> THE TASK
Reproduce the material that follows exactly, with no line left out.

> GIVEN DATA
----
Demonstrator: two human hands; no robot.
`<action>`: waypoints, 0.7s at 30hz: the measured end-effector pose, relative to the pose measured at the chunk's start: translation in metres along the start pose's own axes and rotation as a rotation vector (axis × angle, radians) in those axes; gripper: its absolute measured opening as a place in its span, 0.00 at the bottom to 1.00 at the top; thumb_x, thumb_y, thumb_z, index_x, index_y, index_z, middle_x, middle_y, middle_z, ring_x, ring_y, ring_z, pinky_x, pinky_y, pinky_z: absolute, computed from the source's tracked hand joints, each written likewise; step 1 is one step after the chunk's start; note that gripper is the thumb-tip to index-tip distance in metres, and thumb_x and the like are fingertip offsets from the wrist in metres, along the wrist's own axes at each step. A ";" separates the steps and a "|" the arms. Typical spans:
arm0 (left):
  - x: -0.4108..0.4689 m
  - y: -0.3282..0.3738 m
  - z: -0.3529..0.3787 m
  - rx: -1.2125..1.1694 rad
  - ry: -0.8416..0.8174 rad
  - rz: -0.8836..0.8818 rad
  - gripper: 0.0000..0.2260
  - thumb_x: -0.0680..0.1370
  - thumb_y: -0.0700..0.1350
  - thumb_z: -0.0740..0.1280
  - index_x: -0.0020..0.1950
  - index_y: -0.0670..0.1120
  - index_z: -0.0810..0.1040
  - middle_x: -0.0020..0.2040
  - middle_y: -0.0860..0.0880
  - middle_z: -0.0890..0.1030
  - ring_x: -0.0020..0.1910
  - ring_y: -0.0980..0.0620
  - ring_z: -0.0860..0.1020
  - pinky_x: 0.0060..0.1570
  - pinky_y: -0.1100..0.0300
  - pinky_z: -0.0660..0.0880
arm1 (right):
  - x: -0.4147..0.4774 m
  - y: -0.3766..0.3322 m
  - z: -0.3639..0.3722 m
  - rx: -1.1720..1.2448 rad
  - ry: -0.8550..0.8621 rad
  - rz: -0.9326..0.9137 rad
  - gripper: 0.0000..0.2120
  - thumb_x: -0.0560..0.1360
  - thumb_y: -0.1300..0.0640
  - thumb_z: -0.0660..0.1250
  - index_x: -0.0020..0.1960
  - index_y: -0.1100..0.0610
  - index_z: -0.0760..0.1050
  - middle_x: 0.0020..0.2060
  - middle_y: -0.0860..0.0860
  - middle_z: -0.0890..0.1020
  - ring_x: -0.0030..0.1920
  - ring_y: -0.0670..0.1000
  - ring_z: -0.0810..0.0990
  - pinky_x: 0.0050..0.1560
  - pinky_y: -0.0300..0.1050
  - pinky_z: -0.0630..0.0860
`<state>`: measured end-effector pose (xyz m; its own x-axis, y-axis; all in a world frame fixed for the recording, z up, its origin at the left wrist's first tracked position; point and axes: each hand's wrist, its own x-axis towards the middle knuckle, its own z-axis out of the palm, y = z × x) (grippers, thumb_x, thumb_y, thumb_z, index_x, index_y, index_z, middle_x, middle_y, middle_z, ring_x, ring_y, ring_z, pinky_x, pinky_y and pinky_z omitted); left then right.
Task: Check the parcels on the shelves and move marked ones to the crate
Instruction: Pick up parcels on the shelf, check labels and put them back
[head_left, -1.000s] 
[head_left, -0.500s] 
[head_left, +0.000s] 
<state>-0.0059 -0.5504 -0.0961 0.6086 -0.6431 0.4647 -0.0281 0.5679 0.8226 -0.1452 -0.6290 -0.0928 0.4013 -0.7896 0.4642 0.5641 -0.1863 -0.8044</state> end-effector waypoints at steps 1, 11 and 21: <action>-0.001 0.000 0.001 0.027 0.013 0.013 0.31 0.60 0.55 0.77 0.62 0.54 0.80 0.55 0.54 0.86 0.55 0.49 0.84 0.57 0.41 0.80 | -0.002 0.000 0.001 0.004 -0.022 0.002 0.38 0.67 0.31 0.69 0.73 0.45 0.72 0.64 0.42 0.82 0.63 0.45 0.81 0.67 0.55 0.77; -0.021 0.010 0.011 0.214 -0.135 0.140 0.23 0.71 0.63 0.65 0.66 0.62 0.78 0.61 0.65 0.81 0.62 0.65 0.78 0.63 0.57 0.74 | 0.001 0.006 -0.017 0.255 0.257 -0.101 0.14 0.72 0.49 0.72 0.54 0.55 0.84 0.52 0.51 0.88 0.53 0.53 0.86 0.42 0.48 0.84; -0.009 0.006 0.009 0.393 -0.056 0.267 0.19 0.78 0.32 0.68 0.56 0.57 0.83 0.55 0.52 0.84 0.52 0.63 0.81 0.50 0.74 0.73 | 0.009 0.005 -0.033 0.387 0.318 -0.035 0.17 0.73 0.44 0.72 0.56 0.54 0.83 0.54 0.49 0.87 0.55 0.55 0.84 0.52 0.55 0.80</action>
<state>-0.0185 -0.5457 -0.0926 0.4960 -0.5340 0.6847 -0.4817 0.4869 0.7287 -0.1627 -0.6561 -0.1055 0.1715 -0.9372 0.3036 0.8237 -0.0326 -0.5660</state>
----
> RESPONSE AREA
Demonstrator: two human hands; no robot.
`<action>`: waypoints, 0.7s at 30hz: the measured end-effector pose, relative to the pose measured at the chunk's start: translation in metres along the start pose's own axes and rotation as a rotation vector (axis × angle, radians) in those axes; gripper: its absolute measured opening as a place in its span, 0.00 at the bottom to 1.00 at the top; thumb_x, thumb_y, thumb_z, index_x, index_y, index_z, middle_x, middle_y, middle_z, ring_x, ring_y, ring_z, pinky_x, pinky_y, pinky_z: absolute, computed from the source's tracked hand joints, each written likewise; step 1 is one step after the chunk's start; note that gripper is the thumb-tip to index-tip distance in metres, and thumb_x and the like are fingertip offsets from the wrist in metres, along the wrist's own axes at each step. A ";" separates the steps and a "|" the arms. Typical spans:
arm0 (left):
  - x: -0.4108..0.4689 m
  - y: -0.3282..0.3738 m
  - z: -0.3529..0.3787 m
  - rx: -1.2125..1.1694 rad
  - ry: -0.8416..0.8174 rad
  - rz: -0.8836..0.8818 rad
  - gripper: 0.0000..0.2260
  - thumb_x: -0.0680..0.1370
  - thumb_y: -0.0700..0.1350
  - thumb_z: -0.0740..0.1280
  - index_x: -0.0020..0.1950
  - index_y: -0.0670..0.1120
  - index_z: -0.0810..0.1040
  - middle_x: -0.0020..0.2040
  - middle_y: -0.0860..0.0880
  - middle_z: -0.0890..0.1030
  - ring_x: -0.0020..0.1910
  - ring_y: -0.0980..0.0620
  - ring_z: -0.0860..0.1020
  - pinky_x: 0.0060..0.1570
  - pinky_y: -0.1100..0.0300
  - pinky_z: -0.0660..0.0880
arm1 (right):
  - x: -0.4147..0.4774 m
  - y: -0.3766..0.3322 m
  - z: -0.3639..0.3722 m
  - rx: -1.1720..1.2448 rad
  - ry: -0.8550..0.8621 rad
  - rz: -0.9326..0.9137 rad
  - gripper: 0.0000..0.2120
  - thumb_x: -0.0560..0.1360
  - thumb_y: -0.1300..0.0640
  - thumb_z: -0.0660..0.1250
  - index_x: -0.0020..0.1960
  - index_y: -0.1100..0.0610
  - index_z: -0.0760..0.1050
  - middle_x: 0.0020..0.2060
  - middle_y: -0.0860..0.0860
  - middle_z: -0.0890..0.1020
  - ring_x: -0.0030..0.1920
  - ring_y: -0.0670..0.1000
  - ring_z: -0.0810..0.0990
  - pinky_x: 0.0050..0.1560
  - pinky_y: -0.0300..0.1050
  - pinky_z: -0.0630..0.0860
`<state>`: measured end-effector pose (xyz m; its own x-axis, y-axis; all in a world frame fixed for the recording, z up, its origin at the left wrist's first tracked position; point and axes: each hand's wrist, its own x-axis towards the middle knuckle, its own z-axis out of the palm, y = z × x) (grippers, thumb_x, thumb_y, thumb_z, index_x, index_y, index_z, middle_x, middle_y, middle_z, ring_x, ring_y, ring_z, pinky_x, pinky_y and pinky_z omitted); left then right.
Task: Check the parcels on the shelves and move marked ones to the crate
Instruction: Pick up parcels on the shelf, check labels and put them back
[head_left, -1.000s] 
[head_left, -0.500s] 
[head_left, +0.000s] 
<state>-0.0059 -0.5504 -0.0961 0.6086 -0.6431 0.4647 -0.0281 0.5679 0.8226 -0.1452 -0.6290 -0.0928 0.4013 -0.7896 0.4642 0.5641 -0.1863 -0.8044</state> end-effector waypoints at steps 1, 11 and 21: <action>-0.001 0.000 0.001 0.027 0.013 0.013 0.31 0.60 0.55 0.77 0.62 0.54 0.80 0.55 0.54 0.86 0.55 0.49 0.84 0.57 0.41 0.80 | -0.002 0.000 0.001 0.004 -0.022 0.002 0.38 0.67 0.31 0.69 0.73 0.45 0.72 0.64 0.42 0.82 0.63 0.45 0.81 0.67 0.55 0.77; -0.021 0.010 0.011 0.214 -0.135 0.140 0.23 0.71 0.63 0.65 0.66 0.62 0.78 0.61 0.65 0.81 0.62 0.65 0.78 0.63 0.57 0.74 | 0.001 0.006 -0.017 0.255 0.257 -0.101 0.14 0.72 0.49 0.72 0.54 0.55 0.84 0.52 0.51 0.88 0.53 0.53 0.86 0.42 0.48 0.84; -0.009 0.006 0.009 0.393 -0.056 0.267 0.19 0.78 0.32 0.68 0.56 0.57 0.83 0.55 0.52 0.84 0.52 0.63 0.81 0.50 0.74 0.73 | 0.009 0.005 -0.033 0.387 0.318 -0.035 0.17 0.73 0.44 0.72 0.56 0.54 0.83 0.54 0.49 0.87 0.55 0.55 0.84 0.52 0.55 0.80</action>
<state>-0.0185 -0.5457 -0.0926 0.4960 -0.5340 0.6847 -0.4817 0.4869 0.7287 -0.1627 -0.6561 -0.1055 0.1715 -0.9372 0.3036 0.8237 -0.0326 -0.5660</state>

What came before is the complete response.